In a lecture, I saw the claim that the ring of invariant polynomials for the action of $SL_2(\mathbb{C})$ on binary quadratic forms is $\mathbb{C}[disc]$ - i.e that essentially the only invariant for this action is the discriminant. While it is clear the discriminant is an invariant, having little knowledge in representation theory, I'm having problems understanding solutions to this problem. I wonder if perhaps there's an elementary solution? Or maybe, if a rigorous solution is too involved, could anyone provide some intuition as to why should this work?
Thanks in advance!
Certainly there is a more scholarly argument but let me try by hand.
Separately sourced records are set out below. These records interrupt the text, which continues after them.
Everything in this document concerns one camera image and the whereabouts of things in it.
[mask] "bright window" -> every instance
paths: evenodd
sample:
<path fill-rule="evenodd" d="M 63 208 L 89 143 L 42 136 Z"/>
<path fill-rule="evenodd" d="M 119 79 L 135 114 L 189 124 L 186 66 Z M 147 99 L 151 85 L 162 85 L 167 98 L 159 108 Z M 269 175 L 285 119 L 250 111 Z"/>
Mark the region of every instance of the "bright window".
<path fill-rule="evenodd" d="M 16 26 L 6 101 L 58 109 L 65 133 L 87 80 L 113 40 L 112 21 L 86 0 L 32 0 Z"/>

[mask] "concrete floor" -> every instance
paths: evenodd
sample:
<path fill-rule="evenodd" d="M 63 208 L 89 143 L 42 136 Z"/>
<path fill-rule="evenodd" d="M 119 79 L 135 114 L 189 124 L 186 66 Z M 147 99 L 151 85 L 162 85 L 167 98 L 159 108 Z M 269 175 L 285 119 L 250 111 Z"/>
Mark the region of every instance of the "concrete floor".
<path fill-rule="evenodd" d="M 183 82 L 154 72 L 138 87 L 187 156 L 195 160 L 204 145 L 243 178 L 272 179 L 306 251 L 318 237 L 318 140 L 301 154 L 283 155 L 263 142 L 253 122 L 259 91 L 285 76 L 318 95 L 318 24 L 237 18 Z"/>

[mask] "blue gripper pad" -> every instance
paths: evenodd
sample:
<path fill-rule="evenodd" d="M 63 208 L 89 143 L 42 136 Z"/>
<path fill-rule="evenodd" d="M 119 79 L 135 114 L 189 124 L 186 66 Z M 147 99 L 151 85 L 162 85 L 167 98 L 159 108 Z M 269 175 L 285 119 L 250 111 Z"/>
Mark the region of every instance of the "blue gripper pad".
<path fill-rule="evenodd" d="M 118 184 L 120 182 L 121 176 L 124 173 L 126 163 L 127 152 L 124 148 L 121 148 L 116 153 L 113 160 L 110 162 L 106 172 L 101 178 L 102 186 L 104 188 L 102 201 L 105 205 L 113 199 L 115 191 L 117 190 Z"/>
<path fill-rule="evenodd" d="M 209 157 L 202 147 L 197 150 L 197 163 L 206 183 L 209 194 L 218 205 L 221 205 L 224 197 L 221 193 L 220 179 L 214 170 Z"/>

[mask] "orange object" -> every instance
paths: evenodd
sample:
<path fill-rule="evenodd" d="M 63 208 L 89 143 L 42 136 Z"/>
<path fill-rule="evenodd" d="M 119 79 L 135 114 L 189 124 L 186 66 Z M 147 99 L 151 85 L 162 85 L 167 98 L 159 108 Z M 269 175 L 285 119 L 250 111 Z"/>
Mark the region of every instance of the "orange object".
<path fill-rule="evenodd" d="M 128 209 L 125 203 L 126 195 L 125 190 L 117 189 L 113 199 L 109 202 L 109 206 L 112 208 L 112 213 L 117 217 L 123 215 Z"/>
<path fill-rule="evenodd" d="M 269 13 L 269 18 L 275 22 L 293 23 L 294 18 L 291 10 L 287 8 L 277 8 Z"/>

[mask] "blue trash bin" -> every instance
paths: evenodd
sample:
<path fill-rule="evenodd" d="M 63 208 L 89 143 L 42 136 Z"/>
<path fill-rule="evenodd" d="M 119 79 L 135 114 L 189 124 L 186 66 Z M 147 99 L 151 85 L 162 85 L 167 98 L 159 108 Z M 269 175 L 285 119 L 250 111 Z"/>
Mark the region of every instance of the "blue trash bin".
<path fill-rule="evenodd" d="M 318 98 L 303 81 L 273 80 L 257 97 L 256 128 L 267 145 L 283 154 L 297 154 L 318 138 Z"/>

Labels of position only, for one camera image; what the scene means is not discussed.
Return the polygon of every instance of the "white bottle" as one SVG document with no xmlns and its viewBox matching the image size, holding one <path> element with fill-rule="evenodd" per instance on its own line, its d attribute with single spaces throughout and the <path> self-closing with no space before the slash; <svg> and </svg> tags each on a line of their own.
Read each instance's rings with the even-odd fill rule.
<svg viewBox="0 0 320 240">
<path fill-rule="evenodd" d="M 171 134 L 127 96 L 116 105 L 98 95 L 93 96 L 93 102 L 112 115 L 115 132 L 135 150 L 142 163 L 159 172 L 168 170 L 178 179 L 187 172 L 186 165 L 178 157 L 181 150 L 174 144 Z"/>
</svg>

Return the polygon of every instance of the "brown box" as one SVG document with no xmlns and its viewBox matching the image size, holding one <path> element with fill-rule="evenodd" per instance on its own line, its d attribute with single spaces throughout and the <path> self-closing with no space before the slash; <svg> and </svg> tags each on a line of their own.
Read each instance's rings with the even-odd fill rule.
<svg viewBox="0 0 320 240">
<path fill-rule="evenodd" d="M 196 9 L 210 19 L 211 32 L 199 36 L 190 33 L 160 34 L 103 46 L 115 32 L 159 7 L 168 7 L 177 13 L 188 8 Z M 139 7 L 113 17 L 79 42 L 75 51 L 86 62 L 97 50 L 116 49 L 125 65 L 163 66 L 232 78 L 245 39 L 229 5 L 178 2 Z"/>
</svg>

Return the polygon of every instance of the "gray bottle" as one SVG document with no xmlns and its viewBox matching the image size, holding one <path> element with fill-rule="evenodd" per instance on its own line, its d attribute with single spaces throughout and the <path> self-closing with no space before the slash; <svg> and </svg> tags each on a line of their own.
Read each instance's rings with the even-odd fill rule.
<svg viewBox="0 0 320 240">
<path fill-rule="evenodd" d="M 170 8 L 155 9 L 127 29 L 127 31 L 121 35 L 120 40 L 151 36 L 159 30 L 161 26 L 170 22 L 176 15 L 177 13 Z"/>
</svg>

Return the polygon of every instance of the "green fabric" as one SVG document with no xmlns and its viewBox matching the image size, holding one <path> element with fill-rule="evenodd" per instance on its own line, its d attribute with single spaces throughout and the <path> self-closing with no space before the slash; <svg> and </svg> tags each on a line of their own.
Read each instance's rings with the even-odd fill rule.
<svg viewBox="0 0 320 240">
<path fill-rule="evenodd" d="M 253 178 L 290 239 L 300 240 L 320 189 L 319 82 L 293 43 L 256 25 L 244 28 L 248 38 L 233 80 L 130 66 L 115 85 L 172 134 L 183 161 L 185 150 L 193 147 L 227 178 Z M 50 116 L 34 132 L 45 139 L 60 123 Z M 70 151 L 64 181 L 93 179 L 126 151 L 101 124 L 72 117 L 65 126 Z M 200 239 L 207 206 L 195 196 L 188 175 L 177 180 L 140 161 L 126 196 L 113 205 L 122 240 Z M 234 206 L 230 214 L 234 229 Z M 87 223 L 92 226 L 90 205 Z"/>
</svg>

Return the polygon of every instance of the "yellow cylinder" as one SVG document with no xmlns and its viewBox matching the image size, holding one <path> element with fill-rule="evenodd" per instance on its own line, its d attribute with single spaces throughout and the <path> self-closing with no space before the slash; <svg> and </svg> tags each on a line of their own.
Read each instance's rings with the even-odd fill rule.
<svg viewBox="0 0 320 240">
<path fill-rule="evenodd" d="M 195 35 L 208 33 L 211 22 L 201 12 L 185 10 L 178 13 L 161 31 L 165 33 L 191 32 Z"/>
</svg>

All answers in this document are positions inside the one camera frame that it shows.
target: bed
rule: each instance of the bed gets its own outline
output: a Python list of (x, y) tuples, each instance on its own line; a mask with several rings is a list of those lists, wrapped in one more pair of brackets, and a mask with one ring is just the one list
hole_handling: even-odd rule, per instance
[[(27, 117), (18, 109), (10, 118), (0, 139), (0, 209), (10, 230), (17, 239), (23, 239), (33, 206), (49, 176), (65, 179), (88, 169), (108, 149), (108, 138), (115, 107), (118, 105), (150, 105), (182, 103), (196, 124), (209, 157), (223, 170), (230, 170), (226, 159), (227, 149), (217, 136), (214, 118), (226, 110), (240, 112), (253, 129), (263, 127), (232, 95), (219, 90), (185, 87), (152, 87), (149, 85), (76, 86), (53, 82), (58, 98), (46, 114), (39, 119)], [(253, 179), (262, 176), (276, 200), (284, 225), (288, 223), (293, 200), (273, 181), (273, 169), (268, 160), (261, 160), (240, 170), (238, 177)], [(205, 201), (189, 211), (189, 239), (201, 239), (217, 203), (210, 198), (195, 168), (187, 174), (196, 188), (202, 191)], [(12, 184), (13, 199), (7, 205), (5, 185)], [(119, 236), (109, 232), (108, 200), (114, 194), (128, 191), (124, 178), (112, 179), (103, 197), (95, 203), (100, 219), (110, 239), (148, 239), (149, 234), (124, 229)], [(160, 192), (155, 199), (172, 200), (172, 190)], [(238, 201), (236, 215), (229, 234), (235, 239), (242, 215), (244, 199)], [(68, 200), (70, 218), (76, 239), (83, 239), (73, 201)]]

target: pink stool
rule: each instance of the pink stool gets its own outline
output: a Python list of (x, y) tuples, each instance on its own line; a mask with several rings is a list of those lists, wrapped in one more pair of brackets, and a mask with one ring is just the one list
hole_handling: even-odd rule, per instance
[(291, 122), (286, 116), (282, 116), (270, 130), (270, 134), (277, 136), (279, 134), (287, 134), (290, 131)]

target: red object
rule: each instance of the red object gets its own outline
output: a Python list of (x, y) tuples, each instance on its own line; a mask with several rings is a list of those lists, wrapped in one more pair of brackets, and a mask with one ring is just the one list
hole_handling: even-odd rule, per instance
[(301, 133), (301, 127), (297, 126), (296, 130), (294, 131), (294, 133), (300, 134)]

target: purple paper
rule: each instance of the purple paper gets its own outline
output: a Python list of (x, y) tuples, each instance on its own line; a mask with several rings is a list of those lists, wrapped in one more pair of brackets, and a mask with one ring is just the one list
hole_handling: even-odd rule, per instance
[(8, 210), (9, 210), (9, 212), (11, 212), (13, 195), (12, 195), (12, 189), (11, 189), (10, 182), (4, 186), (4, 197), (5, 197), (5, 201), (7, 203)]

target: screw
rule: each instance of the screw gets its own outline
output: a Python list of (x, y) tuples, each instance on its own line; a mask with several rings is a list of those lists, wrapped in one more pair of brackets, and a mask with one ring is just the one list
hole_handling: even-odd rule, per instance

Let $q_d(x,y)=x^2+dy^2$ and if $f$ is an invariant polynomial then let $\phi(d)=f(q_d)$. Then I say that $f=\phi\circ disc$.
Indeed a generic quadratic form is given by $q(x,y)=ax^2+2bxy+cy^2=q_d(\frac{ax+by}{\sqrt{a}},\frac{y}{\sqrt a})$ where $d=disc(q)$. This is clearly the composition with an element of $SL_2(\mathbb C)$ so $f(q)=f(q_d)=\phi\circ disc(q)$. Then continuity of $f$ implies that this is true for any $q$.